If you'd been walking along the South Bank of the Thames earlier this month you may have noticed an ice sculpture that at one point resembled Sir David Attenborough but steadily turned to slush. The artwork, commissioned by plant-based energy drink Tenzing, was designed to communicate the dangers of the climate crisis.
The idea for the project came to the brand's founder, Huib van Bockel, while out on a run at the beginning of what became a challenging year.
He told Campaign: "I ran past this sign, directly next to the Thames. It said thank you to all our essential workers. At the time I was struggling a bit, and it hit me hard because I felt like, am I really essential, I'm not an essential worker.
"But then I looked and thought, well we have to become essential for the next crisis, the environment."
Since the soft drink launched in 2015, van Bockel has aimed to disrupt a traditionally unhealthy category with Tenzing's low-sugar credentials. As part of its new sustainability campaign, which was launched with the South Bank activity, the product is now environmentally friendly, offsetting more carbon than its production emits.
The bust of Attenborough, measuring just under five cubic metres, was created to demonstrate the volume of Arctic sea-ice melt caused by each UK resident every fortnight. Tenzing has provided consumers with tools to help promote positive change, including a personalised carbon footprint calculator.
When the coronavirus outbreak first emerged, van Bockel kept busy volunteering in supermarkets alongside his staff in an act of solidarity with frontline workers who are keeping shelves stocked and customers safe.
After Tenzing lost some of its biggest sources of orders, such as universities, due to the lockdowns, there was no surprise that annual growth for the brand slowed to 40%, compared with 300% in previous years. It adapted its marketing, pulling resources away from sampling and investing in TV advertising.
Tenzing was chosen as the launch partner of the Channel 4 Greenhouse Fund, a C4 initiative to support small and medium-sized UK businesses that have never aired on TV before. Its ads were shown both on Channel 4-owned and partner channels for 10 weeks from 19 June 2020. It was also aired via BVOD on the All 4 platform. The TV campaign was supported with a digital campaign on YouTube, generating 38.6m impressions.
Van Bockel said: "I realised a lot of people were watching TV now, and all the advertisers had pulled back all the money, most people do that in a crisis. For us, it was the perfect moment to go talk to TV channels with a budget that normally would not have been enough to go on TV.
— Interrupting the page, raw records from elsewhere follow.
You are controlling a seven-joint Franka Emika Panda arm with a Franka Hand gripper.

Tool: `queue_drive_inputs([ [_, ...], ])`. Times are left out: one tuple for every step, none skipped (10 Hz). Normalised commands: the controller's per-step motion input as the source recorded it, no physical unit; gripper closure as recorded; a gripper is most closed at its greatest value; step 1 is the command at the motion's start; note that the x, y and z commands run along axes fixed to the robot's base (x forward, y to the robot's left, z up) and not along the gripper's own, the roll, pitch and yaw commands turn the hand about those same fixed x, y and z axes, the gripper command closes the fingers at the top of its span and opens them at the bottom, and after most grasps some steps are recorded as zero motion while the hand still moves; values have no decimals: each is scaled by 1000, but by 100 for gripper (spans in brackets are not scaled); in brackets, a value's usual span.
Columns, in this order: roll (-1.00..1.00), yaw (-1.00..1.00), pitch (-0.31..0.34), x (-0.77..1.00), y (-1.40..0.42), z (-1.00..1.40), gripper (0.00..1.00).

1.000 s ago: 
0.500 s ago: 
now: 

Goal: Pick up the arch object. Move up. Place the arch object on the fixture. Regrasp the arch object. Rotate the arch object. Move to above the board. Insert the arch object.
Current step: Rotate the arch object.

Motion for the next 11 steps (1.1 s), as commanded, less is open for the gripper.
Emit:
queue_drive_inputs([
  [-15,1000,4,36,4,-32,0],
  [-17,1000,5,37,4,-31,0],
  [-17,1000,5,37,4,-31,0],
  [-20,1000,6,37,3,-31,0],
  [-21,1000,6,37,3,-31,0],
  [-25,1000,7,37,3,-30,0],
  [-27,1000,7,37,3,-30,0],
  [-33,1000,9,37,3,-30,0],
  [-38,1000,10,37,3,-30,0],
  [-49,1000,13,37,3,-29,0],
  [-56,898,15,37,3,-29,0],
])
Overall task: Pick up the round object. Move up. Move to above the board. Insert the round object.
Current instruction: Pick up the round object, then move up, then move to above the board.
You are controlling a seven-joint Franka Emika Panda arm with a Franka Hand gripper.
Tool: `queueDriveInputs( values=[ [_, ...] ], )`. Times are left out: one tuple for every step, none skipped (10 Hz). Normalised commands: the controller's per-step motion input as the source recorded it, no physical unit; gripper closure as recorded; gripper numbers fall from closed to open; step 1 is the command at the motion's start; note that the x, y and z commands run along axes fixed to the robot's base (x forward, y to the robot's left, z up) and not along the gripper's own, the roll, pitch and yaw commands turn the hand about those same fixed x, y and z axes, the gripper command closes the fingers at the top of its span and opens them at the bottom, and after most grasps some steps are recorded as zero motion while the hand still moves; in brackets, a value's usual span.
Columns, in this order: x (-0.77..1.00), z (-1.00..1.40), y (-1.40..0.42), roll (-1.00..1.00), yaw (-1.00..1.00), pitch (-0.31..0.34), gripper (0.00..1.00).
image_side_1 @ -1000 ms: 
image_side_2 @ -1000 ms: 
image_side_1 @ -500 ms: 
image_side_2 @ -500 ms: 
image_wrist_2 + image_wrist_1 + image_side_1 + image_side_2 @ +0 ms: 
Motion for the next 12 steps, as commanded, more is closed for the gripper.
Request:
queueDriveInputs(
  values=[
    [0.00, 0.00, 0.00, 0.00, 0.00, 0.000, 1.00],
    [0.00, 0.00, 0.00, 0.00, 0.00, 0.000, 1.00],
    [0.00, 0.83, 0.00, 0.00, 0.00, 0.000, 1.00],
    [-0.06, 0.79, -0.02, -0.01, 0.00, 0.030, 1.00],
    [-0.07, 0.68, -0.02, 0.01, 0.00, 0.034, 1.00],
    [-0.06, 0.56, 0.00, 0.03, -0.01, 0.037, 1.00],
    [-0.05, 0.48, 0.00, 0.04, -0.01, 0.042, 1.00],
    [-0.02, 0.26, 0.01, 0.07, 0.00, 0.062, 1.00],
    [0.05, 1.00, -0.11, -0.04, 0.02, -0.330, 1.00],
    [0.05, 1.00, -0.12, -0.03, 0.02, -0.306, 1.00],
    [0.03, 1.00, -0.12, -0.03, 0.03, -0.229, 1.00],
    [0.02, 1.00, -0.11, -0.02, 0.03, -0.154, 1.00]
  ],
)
"In relation to the campaign that ran on C4, our national awareness went from 8% to 25%. So just a massive jump for us that may have not been achieved without the lockdowns."
When it comes to creative direction, van Bockel explained that he preferred to keep the majority of creative in house and work with a design agency on the execution in order to allow freedom from "any agencies telling you what to do".
Tenzing's upcoming campaign in April will be focused on digital media. The brand will continue to increase awareness of the climate emergency and "lay out key tools that help individuals make positive change". The overarching theme of the work will continue to focus on "The Power of Nature".